Border Diplomacy: How Water Unites Cities

Authors: Michael D Bennett II*, University of San Diego, Suzanné Walther, University of San Diego, Andrew Tirrell, University of San Diego
Topics: Urban and Regional Planning, Water Resources and Hydrology, Political Geography
Keywords: city diplomacy, environmental policy, regional integration, transboundary issues, water
Session Type: Paper
Day: 4/4/2019
Start / End Time: 3:05 PM / 4:45 PM
Room: Stones Throw 2 - Slate, Marriott, Lobby Level
Presentation File: No File Uploaded

The San Diego-Tijuana border region has undergone transformative political, economic, and social integration in the age of globalization. These changes have given rise to regional institutions, governmental partnerships, and other cross-border apparatuses that capitalize on the economic might and political significance of the border while acknowledging its unique challenges. The existence of transboundary issues surrounding water management and protection across this international watershed, particularly within the Tijuana River Estuary, has provided a similar cooperative arena for local and regional actors to establish and maintain mutualistic partnerships. The impetus for regional actors to tackle pragmatic issues that remain a lesser concern for far-off central governments raises key questions about the future of transboundary cooperation.
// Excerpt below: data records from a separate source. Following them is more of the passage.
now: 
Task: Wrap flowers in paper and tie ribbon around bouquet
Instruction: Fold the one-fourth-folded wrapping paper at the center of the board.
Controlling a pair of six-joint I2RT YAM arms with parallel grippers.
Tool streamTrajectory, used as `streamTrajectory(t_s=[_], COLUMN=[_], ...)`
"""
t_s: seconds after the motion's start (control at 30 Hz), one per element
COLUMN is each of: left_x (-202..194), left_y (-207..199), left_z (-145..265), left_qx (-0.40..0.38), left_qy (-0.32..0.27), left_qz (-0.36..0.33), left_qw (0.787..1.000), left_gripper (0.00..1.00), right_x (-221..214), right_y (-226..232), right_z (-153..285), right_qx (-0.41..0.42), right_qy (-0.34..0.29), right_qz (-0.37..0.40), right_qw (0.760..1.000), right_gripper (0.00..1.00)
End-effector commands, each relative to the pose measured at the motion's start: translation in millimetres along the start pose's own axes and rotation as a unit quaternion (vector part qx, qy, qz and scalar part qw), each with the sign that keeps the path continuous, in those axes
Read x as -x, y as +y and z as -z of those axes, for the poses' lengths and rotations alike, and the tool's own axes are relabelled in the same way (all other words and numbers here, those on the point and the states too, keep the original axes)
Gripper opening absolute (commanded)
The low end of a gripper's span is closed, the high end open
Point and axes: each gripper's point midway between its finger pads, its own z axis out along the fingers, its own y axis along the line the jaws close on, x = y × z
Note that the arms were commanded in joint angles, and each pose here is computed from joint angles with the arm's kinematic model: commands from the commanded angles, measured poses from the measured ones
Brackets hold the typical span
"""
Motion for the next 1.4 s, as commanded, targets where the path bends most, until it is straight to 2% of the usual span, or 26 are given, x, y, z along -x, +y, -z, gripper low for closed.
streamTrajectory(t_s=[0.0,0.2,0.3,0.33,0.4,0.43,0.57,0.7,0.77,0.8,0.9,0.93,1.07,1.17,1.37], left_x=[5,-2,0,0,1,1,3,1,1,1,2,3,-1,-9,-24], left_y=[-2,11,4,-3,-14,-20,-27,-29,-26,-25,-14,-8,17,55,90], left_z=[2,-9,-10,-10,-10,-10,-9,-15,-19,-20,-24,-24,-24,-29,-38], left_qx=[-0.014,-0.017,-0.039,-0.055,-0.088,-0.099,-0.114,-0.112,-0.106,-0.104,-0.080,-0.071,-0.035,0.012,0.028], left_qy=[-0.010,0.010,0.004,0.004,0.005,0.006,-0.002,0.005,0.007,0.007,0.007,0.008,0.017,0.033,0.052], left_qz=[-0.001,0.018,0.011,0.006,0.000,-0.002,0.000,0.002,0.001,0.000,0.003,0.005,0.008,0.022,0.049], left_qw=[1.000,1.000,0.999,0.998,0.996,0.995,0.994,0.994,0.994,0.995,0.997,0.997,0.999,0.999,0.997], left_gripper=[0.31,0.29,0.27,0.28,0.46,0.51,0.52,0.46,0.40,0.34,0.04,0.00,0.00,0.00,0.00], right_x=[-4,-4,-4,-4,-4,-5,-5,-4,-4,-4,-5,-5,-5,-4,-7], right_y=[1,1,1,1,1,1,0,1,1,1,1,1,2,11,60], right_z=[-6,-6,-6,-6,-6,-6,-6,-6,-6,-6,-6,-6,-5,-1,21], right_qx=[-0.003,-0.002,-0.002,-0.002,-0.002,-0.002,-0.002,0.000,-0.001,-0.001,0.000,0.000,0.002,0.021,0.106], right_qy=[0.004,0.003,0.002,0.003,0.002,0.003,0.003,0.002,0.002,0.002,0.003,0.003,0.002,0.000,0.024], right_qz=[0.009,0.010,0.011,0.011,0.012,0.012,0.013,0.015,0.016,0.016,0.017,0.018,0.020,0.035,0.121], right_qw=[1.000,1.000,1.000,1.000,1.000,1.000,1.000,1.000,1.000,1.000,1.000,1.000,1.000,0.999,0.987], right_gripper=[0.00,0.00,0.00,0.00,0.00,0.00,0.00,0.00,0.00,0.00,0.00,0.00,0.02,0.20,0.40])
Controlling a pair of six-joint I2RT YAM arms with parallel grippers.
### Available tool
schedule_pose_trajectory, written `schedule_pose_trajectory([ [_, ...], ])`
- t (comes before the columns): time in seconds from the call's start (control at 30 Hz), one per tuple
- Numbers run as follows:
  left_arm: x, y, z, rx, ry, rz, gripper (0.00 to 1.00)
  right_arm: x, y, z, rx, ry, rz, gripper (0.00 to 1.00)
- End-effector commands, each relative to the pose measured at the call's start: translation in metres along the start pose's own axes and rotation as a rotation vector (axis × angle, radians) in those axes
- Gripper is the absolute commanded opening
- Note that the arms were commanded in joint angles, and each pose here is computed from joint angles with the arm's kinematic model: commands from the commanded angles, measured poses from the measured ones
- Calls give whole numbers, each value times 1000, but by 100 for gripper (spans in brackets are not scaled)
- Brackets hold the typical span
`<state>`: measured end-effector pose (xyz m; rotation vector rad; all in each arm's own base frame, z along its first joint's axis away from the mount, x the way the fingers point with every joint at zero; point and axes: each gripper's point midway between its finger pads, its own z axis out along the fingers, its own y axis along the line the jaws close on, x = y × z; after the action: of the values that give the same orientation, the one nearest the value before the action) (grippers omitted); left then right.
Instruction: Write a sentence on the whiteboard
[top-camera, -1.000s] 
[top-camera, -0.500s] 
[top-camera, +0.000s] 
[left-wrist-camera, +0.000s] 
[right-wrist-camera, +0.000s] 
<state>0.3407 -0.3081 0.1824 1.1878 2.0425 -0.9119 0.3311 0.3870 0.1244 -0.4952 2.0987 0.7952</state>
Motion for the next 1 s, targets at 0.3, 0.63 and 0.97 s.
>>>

As cities have risen in prominence in their shares of global population, economic power, and social clout, local actors may be uniquely poised to tackle transnational challenges with specialized practical approaches to diplomacy. The opinions and perspectives offered by actors at multiple levels of government suggest that such cooperation has represented an increasingly valuable tool for tackling environmental issues. Much deliberation has occurred in recent years on the viability of “city diplomacy” or paradiplomatic engagement that exists among municipal-level entities. Despite naysayers, the formal and informal institutional integration that has occurred among public and private entities in the San Diego-Tijuana border region lends both credence to and guidelines for the viability of such political partnerships.